To do so, they used the Video PreTraining (VPT) system, which consists of collecting a small set of data from other users “where we record not only their video, but also the actions they took, which in our case are keystrokes and mouse movements.” mouse. With this data we train an inverse dynamics model (IDM), which predicts the action that is being performed in each step of the video. It is important to note that the IDM can use past information and future to guess the action at each step. This task is much easier and therefore requires much less data than the behavioral cloning task of predicting actions. given only past video frames, which requires inferring what the person wants to do and how to achieve it. We can then use the trained IDM to tag a much larger dataset of online videos and learn to act through behavioral cloning.”

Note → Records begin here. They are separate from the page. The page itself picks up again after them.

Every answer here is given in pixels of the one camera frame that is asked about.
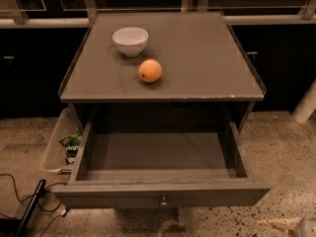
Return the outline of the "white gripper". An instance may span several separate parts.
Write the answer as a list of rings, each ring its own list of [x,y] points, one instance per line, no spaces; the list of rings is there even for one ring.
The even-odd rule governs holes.
[[[257,222],[258,225],[275,225],[283,226],[285,234],[295,234],[295,237],[316,237],[316,218],[299,217],[295,218],[275,218],[275,219],[262,219]]]

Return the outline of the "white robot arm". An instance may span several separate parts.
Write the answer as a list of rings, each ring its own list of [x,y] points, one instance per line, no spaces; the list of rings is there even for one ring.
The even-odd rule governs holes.
[[[304,97],[292,113],[294,119],[301,124],[306,123],[316,111],[316,79],[312,82]],[[316,237],[315,217],[275,218],[263,219],[257,222],[258,225],[280,224],[284,227],[285,234],[293,237]]]

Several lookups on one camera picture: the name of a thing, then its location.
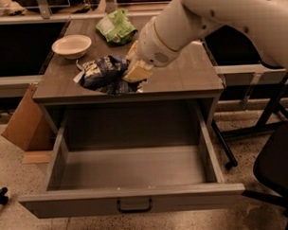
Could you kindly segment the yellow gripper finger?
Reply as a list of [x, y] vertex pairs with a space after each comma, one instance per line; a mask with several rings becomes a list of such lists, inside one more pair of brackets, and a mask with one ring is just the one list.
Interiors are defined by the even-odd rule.
[[132, 46], [130, 47], [131, 49], [129, 50], [126, 59], [129, 62], [136, 62], [138, 60], [138, 54], [137, 54], [137, 47], [138, 41], [134, 41], [134, 43], [132, 44]]
[[131, 63], [122, 77], [130, 83], [141, 82], [153, 74], [153, 65], [144, 61]]

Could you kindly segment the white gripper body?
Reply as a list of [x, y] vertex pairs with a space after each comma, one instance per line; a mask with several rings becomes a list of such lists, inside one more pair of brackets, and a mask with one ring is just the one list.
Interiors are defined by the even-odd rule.
[[155, 17], [152, 17], [141, 29], [137, 40], [137, 56], [155, 67], [166, 67], [179, 56], [180, 52], [162, 43], [156, 31], [155, 21]]

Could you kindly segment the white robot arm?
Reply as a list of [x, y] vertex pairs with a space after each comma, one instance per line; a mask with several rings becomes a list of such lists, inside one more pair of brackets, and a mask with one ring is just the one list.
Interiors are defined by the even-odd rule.
[[224, 26], [248, 38], [264, 66], [288, 72], [288, 0], [171, 0], [141, 29], [127, 55], [124, 79], [146, 79], [186, 45]]

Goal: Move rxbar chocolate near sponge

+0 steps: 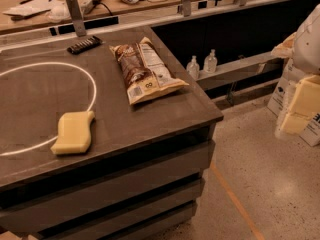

“For many tasks, our models exhibit human-level performance, and we are the first to report computing agents that can make diamond tools, which can take competent humans more than 20 minutes (24,000 environmental actions) of gameplay to accomplish.” , OpenAI wrote in its research paper detailing the results.
We trained a neural network to competently play Minecraft by pre-training on a large unlabeled video dataset of human Minecraft play and a small amount of labeled contractor data. https://t.co/a2pyBqvLvg pic.twitter.com/XbqtwQSTwU
— OpenAI (@OpenAI) June 23, 2022
“Trained on 70,000 hours of IDM-tagged online video, our behavioral cloning model (the “VPT base model”) performs tasks in Minecraft that are nearly impossible to accomplish with reinforcement learning from scratch. Learn how to cut down trees to collect logs, craft those logs into planks, and then craft those planks at a crafting table; this sequence takes a competent human in Minecraft approximately 50 seconds or 1,000 consecutive game actions”, concludes OpenAI.